======== Information shown ========

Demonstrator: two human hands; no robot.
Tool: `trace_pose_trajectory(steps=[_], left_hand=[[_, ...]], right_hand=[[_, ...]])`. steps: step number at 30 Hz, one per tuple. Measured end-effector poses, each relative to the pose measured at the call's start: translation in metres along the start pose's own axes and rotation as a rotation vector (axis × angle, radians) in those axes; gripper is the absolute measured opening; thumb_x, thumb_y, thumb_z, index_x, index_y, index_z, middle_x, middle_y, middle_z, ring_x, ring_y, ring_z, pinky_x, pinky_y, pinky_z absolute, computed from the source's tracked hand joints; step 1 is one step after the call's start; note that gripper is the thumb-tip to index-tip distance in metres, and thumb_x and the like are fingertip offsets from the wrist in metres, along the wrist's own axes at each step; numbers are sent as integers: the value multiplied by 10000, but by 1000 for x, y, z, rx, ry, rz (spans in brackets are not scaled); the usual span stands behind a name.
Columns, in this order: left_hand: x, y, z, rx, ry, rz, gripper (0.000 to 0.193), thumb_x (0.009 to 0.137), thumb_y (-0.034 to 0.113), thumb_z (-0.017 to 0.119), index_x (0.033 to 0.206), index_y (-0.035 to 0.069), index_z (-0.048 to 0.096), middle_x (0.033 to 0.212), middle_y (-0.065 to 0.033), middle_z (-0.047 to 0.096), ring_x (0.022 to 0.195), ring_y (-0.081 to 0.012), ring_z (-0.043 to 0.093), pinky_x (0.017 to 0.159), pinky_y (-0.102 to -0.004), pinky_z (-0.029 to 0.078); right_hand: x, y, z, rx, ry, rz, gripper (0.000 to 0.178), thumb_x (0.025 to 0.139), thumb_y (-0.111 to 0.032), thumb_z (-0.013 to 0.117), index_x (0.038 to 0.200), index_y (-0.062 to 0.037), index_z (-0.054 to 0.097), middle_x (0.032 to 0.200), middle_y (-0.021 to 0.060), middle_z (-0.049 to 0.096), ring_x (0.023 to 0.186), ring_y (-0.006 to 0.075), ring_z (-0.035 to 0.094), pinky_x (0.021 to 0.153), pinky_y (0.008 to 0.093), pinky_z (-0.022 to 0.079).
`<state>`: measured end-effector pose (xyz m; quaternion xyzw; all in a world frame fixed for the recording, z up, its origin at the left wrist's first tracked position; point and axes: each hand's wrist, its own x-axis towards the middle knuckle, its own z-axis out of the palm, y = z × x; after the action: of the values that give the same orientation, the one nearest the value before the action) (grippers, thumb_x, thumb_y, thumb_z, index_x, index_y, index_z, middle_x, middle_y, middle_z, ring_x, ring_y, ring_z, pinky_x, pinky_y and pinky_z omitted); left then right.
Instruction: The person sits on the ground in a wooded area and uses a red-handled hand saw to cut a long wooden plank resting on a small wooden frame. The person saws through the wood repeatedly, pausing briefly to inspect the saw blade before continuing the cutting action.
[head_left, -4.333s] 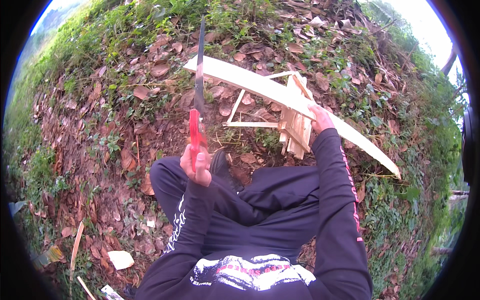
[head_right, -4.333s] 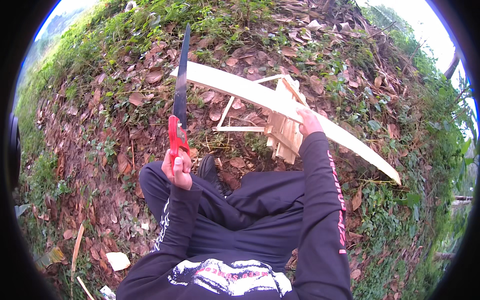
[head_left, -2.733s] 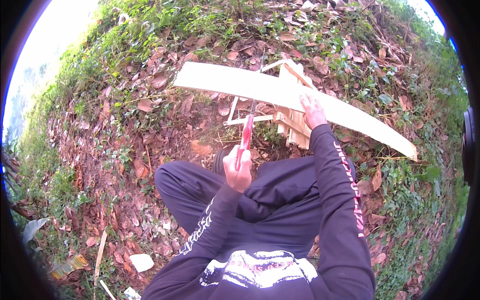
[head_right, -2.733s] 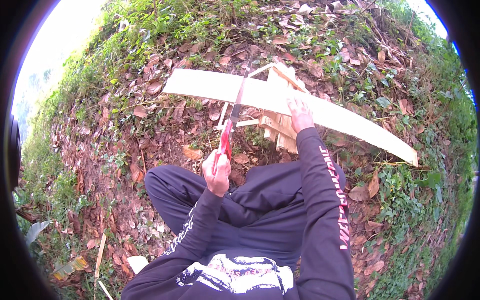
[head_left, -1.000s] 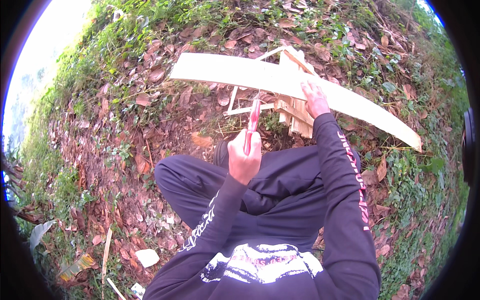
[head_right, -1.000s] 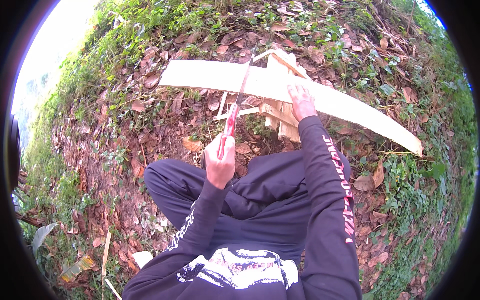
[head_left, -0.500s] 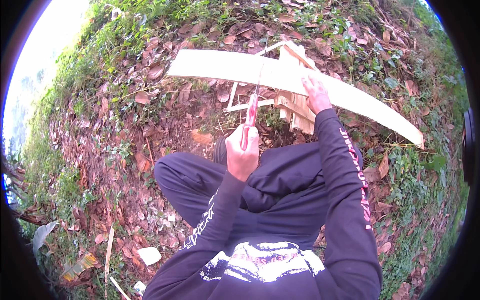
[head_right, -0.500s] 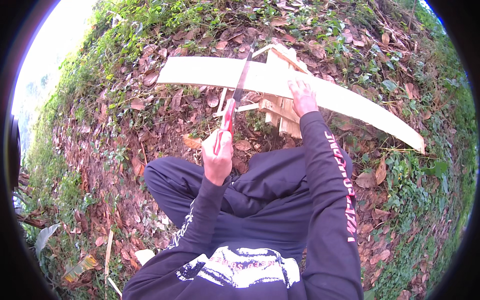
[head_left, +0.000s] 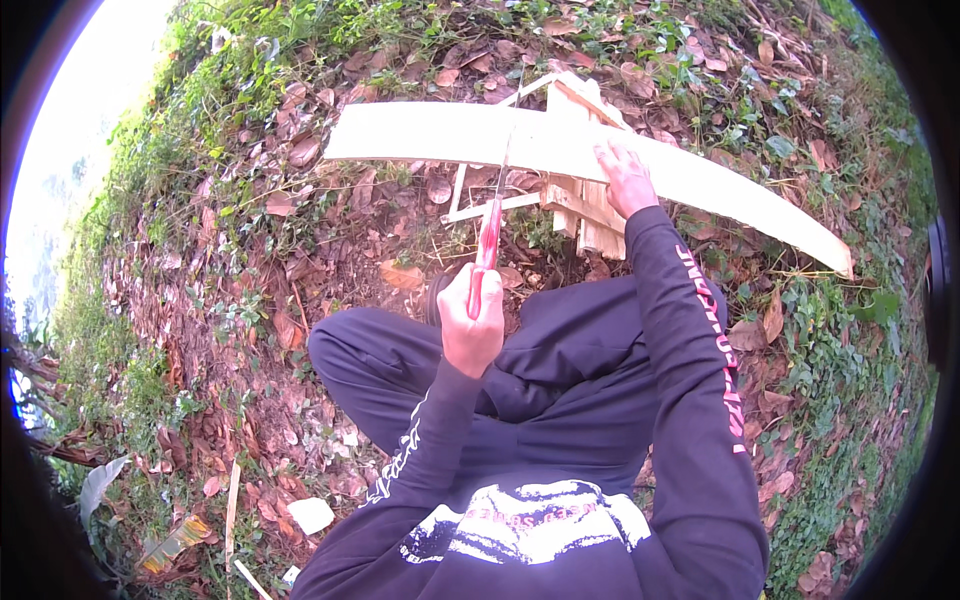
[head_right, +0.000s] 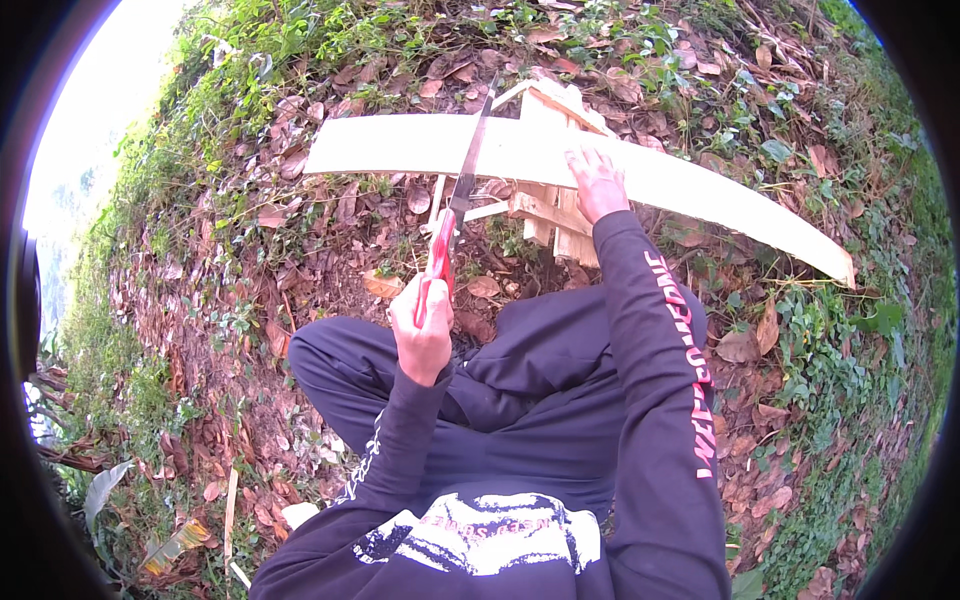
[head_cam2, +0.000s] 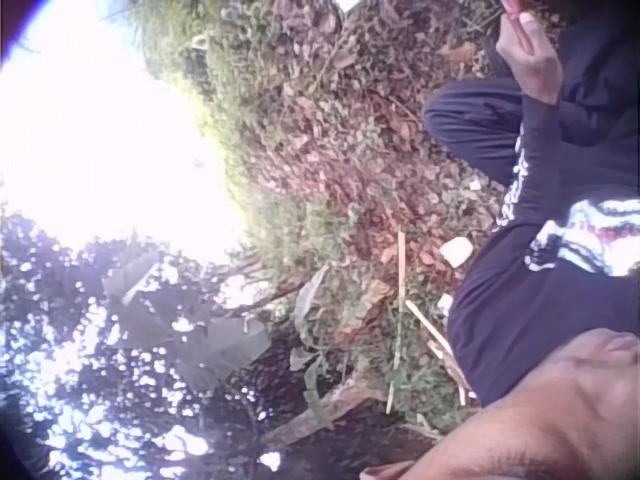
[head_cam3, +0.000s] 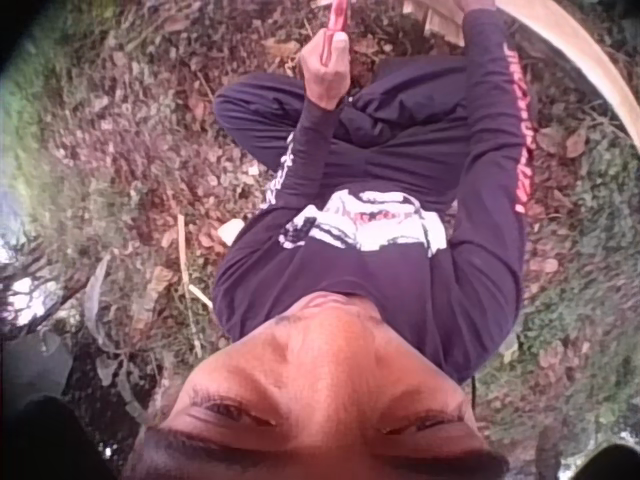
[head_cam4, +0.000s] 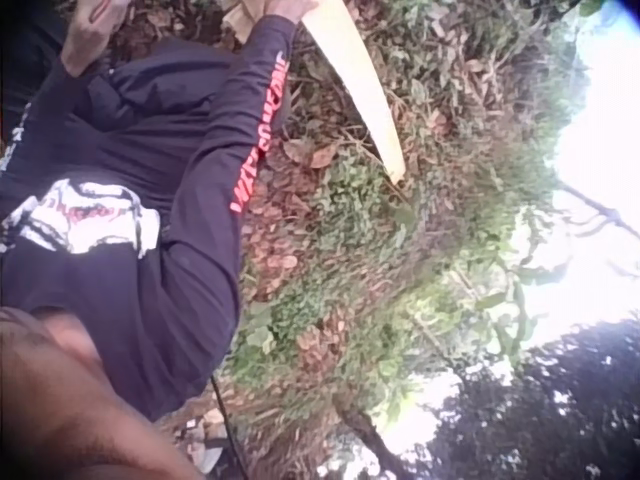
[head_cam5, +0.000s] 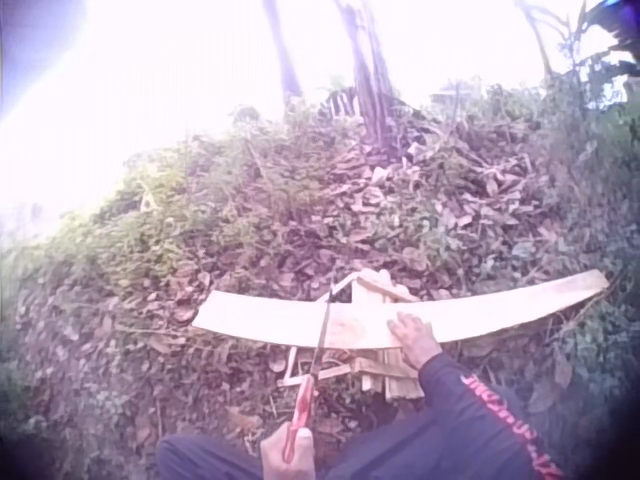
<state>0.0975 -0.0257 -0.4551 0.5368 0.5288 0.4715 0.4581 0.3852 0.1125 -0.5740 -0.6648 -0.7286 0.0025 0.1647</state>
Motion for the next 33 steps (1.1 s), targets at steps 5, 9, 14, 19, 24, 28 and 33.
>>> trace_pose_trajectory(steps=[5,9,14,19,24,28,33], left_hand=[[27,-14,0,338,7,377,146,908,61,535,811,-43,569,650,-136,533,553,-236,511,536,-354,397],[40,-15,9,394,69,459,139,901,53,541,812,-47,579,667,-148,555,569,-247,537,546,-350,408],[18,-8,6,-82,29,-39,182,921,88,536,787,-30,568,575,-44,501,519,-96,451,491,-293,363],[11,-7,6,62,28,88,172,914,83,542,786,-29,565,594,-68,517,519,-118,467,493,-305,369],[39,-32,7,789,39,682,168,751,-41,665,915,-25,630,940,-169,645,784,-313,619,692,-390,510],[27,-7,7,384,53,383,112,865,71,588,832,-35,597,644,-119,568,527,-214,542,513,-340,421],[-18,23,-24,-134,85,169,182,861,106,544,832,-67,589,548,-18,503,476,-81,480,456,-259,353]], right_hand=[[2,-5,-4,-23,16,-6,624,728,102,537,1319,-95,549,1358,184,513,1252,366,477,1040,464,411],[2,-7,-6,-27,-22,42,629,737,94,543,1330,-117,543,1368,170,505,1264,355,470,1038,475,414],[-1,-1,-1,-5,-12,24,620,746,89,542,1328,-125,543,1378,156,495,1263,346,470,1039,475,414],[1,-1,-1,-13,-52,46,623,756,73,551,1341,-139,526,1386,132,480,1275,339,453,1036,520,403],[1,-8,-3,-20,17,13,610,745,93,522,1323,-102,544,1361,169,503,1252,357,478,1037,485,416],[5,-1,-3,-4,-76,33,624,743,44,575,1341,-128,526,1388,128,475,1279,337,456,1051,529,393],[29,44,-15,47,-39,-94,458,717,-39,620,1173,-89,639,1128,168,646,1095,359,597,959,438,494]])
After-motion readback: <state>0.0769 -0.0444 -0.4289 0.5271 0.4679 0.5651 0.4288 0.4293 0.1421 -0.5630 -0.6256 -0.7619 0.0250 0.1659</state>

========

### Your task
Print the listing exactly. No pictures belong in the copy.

### Your response
Demonstrator: two human hands; no robot.
Tool: `trace_pose_trajectory(steps=[_], left_hand=[[_, ...]], right_hand=[[_, ...]])`. steps: step number at 30 Hz, one per tuple. Measured end-effector poses, each relative to the pose measured at the call's start: translation in metres along the start pose's own axes and rotation as a rotation vector (axis × angle, radians) in those axes; gripper is the absolute measured opening; thumb_x, thumb_y, thumb_z, index_x, index_y, index_z, middle_x, middle_y, middle_z, ring_x, ring_y, ring_z, pinky_x, pinky_y, pinky_z absolute, computed from the source's tracked hand joints; step 1 is one step after the call's start; note that gripper is the thumb-tip to index-tip distance in metres, and thumb_x and the like are fingertip offsets from the wrist in metres, along the wrist's own axes at each step; numbers are sent as integers: the value multiplied by 10000, but by 1000 for x, y, z, rx, ry, rz (spans in brackets are not scaled); the usual span stands behind a name.
Columns, in this order: left_hand: x, y, z, rx, ry, rz, gripper (0.000 to 0.193), thumb_x (0.009 to 0.137), thumb_y (-0.034 to 0.113), thumb_z (-0.017 to 0.119), index_x (0.033 to 0.206), index_y (-0.035 to 0.069), index_z (-0.048 to 0.096), middle_x (0.033 to 0.212), middle_y (-0.065 to 0.033), middle_z (-0.047 to 0.096), ring_x (0.022 to 0.195), ring_y (-0.081 to 0.012), ring_z (-0.043 to 0.093), pinky_x (0.017 to 0.159), pinky_y (-0.102 to -0.004), pinky_z (-0.029 to 0.078); right_hand: x, y, z, rx, ry, rz, gripper (0.000 to 0.178), thumb_x (0.025 to 0.139), thumb_y (-0.111 to 0.032), thumb_z (-0.013 to 0.117), index_x (0.038 to 0.200), index_y (-0.062 to 0.037), index_z (-0.054 to 0.097), middle_x (0.032 to 0.200), middle_y (-0.021 to 0.060), middle_z (-0.049 to 0.096), ring_x (0.023 to 0.186), ring_y (-0.006 to 0.075), ring_z (-0.035 to 0.094), pinky_x (0.021 to 0.153), pinky_y (0.008 to 0.093), pinky_z (-0.022 to 0.079).
`<state>`: measured end-effector pose (xyz m; quaternion xyzw; all in a world frame fixed for the recording, z up, its origin at the left wrist's first tracked position; point and axes: each hand's wrist, its own x-axis towards the middle knuckle, its own z-axis out of the palm, y = z × x; after the action: of the values that give the same orientation, the one nearest the value before the action) (grippers, thumb_x, thumb_y, thumb_z, index_x, index_y, index_z, middle_x, middle_y, middle_z, ring_x, ring_y, ring_z, pinky_x, pinky_y and pinky_z omitted); left then right.
Instruction: The person sits on the ground in a wooded area and uses a red-handled hand saw to cut a long wooden plank resting on a small wooden frame. The person saws through the wood repeatedly, pausing briefly to inspect the saw blade before continuing the cutting action.
[head_left, -4.333s] 
[head_right, -4.333s] 
[head_left, -2.733s] 
[head_right, -2.733s] 
[head_left, -1.000s] 
[head_right, -1.000s] 
[head_left, -0.500s] 
[head_right, -0.500s] 
[head_left, +0.000s] 
[head_right, +0.000s] 
[head_cam2, +0.000s] 
[head_cam3, +0.000s] 
[head_cam4, +0.000s] 
[head_cam5, +0.000s] 
<state>0.0975 -0.0257 -0.4551 0.5368 0.5288 0.4715 0.4581 0.3852 0.1125 -0.5740 -0.6648 -0.7286 0.0025 0.1647</state>
Motion for the next 33 steps (1.1 s), targets at steps 5, 9, 14, 19, 24, 28 and 33.
>>> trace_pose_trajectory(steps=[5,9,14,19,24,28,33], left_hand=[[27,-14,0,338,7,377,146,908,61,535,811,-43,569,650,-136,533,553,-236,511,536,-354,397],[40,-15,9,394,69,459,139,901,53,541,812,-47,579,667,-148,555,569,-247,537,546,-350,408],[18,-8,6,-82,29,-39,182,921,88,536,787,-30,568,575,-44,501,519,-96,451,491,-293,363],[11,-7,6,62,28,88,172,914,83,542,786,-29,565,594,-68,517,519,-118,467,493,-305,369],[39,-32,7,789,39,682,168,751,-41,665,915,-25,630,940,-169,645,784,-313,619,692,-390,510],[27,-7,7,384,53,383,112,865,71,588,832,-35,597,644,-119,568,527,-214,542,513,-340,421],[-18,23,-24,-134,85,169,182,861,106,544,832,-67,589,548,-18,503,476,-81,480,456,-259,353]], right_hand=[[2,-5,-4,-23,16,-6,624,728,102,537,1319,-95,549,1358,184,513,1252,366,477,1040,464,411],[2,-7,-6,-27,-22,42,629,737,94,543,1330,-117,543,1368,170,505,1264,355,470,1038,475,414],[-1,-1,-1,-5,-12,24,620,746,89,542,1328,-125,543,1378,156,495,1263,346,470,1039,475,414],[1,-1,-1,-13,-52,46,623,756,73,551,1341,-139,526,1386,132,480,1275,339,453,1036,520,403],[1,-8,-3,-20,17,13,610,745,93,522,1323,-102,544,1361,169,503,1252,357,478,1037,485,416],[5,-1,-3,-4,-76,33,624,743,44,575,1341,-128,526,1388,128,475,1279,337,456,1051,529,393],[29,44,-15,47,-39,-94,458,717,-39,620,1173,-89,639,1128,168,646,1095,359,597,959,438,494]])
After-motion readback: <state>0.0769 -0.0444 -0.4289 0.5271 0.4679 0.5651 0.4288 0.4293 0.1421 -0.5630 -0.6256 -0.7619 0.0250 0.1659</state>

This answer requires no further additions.